## TASK BRIEF
The expected output is the complete listing, copied word for word.

## INPUT RECORDS
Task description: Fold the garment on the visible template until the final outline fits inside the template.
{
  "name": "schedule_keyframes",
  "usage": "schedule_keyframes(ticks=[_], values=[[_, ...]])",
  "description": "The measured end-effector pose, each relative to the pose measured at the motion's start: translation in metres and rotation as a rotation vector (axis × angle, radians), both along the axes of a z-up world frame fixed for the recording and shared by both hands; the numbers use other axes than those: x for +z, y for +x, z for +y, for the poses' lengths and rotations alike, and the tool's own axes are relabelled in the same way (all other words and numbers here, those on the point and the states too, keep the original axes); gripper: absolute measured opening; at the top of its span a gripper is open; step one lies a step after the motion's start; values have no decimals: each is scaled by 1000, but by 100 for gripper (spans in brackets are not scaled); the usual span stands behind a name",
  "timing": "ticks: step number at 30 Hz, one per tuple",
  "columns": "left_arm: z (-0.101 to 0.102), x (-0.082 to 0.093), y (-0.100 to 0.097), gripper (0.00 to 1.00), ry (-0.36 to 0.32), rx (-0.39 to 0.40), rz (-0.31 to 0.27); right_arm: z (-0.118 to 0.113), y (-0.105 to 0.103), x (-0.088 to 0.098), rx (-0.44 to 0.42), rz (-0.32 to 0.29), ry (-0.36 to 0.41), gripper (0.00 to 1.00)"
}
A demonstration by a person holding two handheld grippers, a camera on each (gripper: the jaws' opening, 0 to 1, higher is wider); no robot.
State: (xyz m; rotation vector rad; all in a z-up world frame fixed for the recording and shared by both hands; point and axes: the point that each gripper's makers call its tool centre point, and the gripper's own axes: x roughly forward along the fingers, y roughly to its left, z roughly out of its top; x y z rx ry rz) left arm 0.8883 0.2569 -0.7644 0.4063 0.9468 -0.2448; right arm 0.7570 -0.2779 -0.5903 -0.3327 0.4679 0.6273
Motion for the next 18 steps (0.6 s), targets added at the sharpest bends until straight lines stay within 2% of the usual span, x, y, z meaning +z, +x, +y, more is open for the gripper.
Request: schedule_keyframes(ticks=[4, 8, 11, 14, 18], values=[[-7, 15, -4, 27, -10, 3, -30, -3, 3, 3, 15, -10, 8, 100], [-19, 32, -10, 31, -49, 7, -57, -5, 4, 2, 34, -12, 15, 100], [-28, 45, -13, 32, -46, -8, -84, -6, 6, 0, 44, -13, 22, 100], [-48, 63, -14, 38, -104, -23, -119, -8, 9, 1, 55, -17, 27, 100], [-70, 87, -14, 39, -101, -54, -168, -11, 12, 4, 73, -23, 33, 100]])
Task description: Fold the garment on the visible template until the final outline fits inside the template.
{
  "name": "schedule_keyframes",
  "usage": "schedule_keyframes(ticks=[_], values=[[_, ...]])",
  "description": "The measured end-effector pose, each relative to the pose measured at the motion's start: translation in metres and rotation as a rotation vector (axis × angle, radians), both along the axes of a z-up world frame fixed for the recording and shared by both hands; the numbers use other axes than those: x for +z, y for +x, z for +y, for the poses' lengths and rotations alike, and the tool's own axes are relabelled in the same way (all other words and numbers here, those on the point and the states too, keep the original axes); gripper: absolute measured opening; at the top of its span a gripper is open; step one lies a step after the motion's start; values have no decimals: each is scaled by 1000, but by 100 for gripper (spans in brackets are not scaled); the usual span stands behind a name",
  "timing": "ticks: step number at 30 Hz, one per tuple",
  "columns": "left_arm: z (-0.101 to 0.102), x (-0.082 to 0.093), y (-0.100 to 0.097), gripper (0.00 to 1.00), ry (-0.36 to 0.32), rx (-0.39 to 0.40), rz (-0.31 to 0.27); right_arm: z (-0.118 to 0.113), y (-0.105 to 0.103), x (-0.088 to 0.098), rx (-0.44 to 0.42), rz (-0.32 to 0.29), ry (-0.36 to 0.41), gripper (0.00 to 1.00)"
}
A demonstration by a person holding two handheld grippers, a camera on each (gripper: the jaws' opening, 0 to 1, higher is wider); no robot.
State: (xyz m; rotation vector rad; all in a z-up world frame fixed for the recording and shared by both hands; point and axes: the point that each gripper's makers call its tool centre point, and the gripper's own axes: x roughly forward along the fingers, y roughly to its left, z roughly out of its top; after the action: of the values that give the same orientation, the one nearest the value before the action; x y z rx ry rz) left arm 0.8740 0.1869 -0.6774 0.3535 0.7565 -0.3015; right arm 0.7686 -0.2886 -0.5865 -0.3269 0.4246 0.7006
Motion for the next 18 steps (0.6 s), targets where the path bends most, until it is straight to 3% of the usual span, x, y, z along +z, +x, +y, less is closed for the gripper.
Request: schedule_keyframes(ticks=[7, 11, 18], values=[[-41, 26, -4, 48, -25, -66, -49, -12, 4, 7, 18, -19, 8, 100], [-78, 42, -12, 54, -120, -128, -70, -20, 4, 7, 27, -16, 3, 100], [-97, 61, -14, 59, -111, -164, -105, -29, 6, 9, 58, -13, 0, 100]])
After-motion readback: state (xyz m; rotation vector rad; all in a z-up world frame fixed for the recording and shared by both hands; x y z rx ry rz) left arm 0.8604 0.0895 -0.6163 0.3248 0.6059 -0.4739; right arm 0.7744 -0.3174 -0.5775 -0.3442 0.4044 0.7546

## THE ANSWER
Task description: Fold the garment on the visible template until the final outline fits inside the template.
{
  "name": "schedule_keyframes",
  "usage": "schedule_keyframes(ticks=[_], values=[[_, ...]])",
  "description": "The measured end-effector pose, each relative to the pose measured at the motion's start: translation in metres and rotation as a rotation vector (axis × angle, radians), both along the axes of a z-up world frame fixed for the recording and shared by both hands; the numbers use other axes than those: x for +z, y for +x, z for +y, for the poses' lengths and rotations alike, and the tool's own axes are relabelled in the same way (all other words and numbers here, those on the point and the states too, keep the original axes); gripper: absolute measured opening; at the top of its span a gripper is open; step one lies a step after the motion's start; values have no decimals: each is scaled by 1000, but by 100 for gripper (spans in brackets are not scaled); the usual span stands behind a name",
  "timing": "ticks: step number at 30 Hz, one per tuple",
  "columns": "left_arm: z (-0.101 to 0.102), x (-0.082 to 0.093), y (-0.100 to 0.097), gripper (0.00 to 1.00), ry (-0.36 to 0.32), rx (-0.39 to 0.40), rz (-0.31 to 0.27); right_arm: z (-0.118 to 0.113), y (-0.105 to 0.103), x (-0.088 to 0.098), rx (-0.44 to 0.42), rz (-0.32 to 0.29), ry (-0.36 to 0.41), gripper (0.00 to 1.00)"
}
A demonstration by a person holding two handheld grippers, a camera on each (gripper: the jaws' opening, 0 to 1, higher is wider); no robot.
State: (xyz m; rotation vector rad; all in a z-up world frame fixed for the recording and shared by both hands; point and axes: the point that each gripper's makers call its tool centre point, and the gripper's own axes: x roughly forward along the fingers, y roughly to its left, z roughly out of its top; x y z rx ry rz) left arm 0.8883 0.2569 -0.7644 0.4063 0.9468 -0.2448; right arm 0.7570 -0.2779 -0.5903 -0.3327 0.4679 0.6273
Motion for the next 18 steps (0.6 s), targets added at the sharpest bends until straight lines stay within 2% of the usual span, x, y, z meaning +z, +x, +y, more is open for the gripper.
Request: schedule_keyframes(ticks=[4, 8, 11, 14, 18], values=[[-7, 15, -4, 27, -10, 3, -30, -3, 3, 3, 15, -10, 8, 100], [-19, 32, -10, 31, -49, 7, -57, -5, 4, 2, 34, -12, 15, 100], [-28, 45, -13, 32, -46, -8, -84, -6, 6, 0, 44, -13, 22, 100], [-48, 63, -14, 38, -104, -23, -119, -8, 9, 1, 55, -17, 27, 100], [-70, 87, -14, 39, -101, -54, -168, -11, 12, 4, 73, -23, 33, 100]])
Task description: Fold the garment on the visible template until the final outline fits inside the template.
{
  "name": "schedule_keyframes",
  "usage": "schedule_keyframes(ticks=[_], values=[[_, ...]])",
  "description": "The measured end-effector pose, each relative to the pose measured at the motion's start: translation in metres and rotation as a rotation vector (axis × angle, radians), both along the axes of a z-up world frame fixed for the recording and shared by both hands; the numbers use other axes than those: x for +z, y for +x, z for +y, for the poses' lengths and rotations alike, and the tool's own axes are relabelled in the same way (all other words and numbers here, those on the point and the states too, keep the original axes); gripper: absolute measured opening; at the top of its span a gripper is open; step one lies a step after the motion's start; values have no decimals: each is scaled by 1000, but by 100 for gripper (spans in brackets are not scaled); the usual span stands behind a name",
  "timing": "ticks: step number at 30 Hz, one per tuple",
  "columns": "left_arm: z (-0.101 to 0.102), x (-0.082 to 0.093), y (-0.100 to 0.097), gripper (0.00 to 1.00), ry (-0.36 to 0.32), rx (-0.39 to 0.40), rz (-0.31 to 0.27); right_arm: z (-0.118 to 0.113), y (-0.105 to 0.103), x (-0.088 to 0.098), rx (-0.44 to 0.42), rz (-0.32 to 0.29), ry (-0.36 to 0.41), gripper (0.00 to 1.00)"
}
A demonstration by a person holding two handheld grippers, a camera on each (gripper: the jaws' opening, 0 to 1, higher is wider); no robot.
State: (xyz m; rotation vector rad; all in a z-up world frame fixed for the recording and shared by both hands; point and axes: the point that each gripper's makers call its tool centre point, and the gripper's own axes: x roughly forward along the fingers, y roughly to its left, z roughly out of its top; after the action: of the values that give the same orientation, the one nearest the value before the action; x y z rx ry rz) left arm 0.8740 0.1869 -0.6774 0.3535 0.7565 -0.3015; right arm 0.7686 -0.2886 -0.5865 -0.3269 0.4246 0.7006
Motion for the next 18 steps (0.6 s), targets where the path bends most, until it is straight to 3% of the usual span, x, y, z along +z, +x, +y, less is closed for the gripper.
Request: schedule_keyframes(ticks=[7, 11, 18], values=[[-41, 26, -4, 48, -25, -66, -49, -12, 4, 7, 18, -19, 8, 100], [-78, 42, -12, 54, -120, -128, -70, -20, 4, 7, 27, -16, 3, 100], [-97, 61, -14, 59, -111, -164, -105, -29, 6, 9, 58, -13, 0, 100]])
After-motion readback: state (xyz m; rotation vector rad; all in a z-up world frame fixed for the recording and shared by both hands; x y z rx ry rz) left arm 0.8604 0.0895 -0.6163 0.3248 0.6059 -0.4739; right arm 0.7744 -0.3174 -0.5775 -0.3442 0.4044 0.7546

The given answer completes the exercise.